Al-Qairuni berkata, “Seorang syaikh yang termasuk orang-­orang yang utama mengabarkan kepada saya, dia berkata, ‘Abu Al-Hasan Al-Mathlabi (Imam Masjid Nabawi) mengabarkan kepadaku, dia berkata, ‘Suatu hari ketika saya di Madinah melihat suatu keajaiban, ada seorang laki-laki mencaci Abu Bakar dan Umar Radhiyallahu ‘Anhum. Kemudian, pada hari lainnya ketika kami selesai shalat subuh, tiba-tiba kami bertemu seorang lelaki yang air matanya mengalir deras membasahi kedua pipinya, lalu kami tanyakan bagaimana ceritanya sehingga ia bernasib seperti itu?

Lelaki itu menjawab, ‘Tadi malam aku bermimpi bertemu Rasulullah Shallallahu Alaihi wa Sallam, sedang di depan beliau ada Ali bersama Abu Bakar dan Umar Radhiyallahu ‘Anhuma. Lalu Abu Bakar dan Umar berkata kepada Rasulullah, ‘Inilah orangnya yang menyakiti dan mencaci kami wahai Rasulullah!
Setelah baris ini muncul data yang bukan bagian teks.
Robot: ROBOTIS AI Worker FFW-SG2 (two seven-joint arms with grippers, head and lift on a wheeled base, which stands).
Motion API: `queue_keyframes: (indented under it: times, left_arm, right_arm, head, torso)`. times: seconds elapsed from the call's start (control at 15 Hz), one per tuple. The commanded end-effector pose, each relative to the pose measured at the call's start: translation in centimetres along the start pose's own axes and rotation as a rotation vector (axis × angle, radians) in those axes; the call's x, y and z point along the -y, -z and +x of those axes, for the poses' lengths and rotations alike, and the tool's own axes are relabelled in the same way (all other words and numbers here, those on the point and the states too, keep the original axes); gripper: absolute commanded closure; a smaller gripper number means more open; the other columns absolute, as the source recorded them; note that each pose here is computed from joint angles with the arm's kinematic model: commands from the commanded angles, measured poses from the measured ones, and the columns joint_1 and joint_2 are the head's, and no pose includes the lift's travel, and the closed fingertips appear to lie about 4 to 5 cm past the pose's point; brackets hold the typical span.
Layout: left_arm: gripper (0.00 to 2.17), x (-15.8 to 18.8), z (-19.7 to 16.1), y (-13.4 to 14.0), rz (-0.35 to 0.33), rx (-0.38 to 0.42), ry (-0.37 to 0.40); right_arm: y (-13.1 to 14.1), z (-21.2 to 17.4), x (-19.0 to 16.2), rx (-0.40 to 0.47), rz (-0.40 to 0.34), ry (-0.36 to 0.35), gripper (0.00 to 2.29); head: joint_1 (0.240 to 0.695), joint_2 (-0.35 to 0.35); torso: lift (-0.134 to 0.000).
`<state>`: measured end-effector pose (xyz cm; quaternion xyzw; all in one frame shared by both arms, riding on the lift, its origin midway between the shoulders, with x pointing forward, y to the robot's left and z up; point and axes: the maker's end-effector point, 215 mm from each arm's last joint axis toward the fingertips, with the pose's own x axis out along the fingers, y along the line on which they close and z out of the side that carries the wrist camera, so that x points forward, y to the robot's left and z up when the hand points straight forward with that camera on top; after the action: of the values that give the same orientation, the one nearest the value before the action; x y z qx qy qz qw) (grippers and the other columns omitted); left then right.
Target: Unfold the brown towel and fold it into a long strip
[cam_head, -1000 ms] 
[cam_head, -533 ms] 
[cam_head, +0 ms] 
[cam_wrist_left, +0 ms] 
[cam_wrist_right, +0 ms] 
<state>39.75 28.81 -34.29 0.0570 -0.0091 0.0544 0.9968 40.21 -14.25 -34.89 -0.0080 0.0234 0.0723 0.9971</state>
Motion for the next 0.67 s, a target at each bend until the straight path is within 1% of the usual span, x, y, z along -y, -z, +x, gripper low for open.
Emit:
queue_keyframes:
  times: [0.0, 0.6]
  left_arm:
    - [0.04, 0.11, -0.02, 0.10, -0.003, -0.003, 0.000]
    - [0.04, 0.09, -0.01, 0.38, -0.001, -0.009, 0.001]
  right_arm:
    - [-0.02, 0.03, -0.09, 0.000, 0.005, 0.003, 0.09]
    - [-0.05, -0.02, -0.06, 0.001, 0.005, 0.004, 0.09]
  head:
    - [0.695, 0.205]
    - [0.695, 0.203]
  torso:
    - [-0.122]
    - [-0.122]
Kemudian, Rasulullah Shallallahu ‘Alaihi wa Sallam bertanya kepadaku, ‘Siapa yang menyuruhmu berbuat seperti ini wahai Abu Qais?’ Aku menjawab, ‘Ali’, dan aku pun menunjuk kepadanya’.
Kemudian, Ali mengarahkan wajah dan tangannya kepadaku dengan mengepalkan jari-jarinya dan mengisyaratkan dia menampar mataku, lalu berkata, Jika kamu berdusta, semoga Allah membutakan matamu. Kemudian, Ali mencolok jarinya ke mataku, lalu aku terbangun dari tidurku dan aku dapati diriku seperti ini. Kemudian, lelaki itu menangis dan memberitahukan kepada masyarakat, lalu bertaubat di hadapan mereka.”

Seorang syaikh dari suku Quraisy berkata, “Di Syam (Syiria) aku melihat seorang lelaki yang setengah wajahnya hitam dan ditutupi tangannya. Aku menanyakan kenapa dia menutupinya seperti itu? Lelaki itu menjawab, ‘Aku telah bersumpah kepada Allah siapa yang menanyakan sebab sikapku seperti ini, maka pasti akan aku jawab. Ketika itu aku sangat memusuhi Ali bin Abu ThalibRadhiyallahu ‘Anhu. Pada suatu malam ketika aku lelap tidur, ada seorang lelaki mendatangiku lalu berkata, ‘Kamukah orangnya yang selalu memusuhi aku?’ Kemudian, ia menampar sebelah pipiku sehingga menjadi seperti inilah wajahku, hitam sebelah sebagaimana kamu lihat’.”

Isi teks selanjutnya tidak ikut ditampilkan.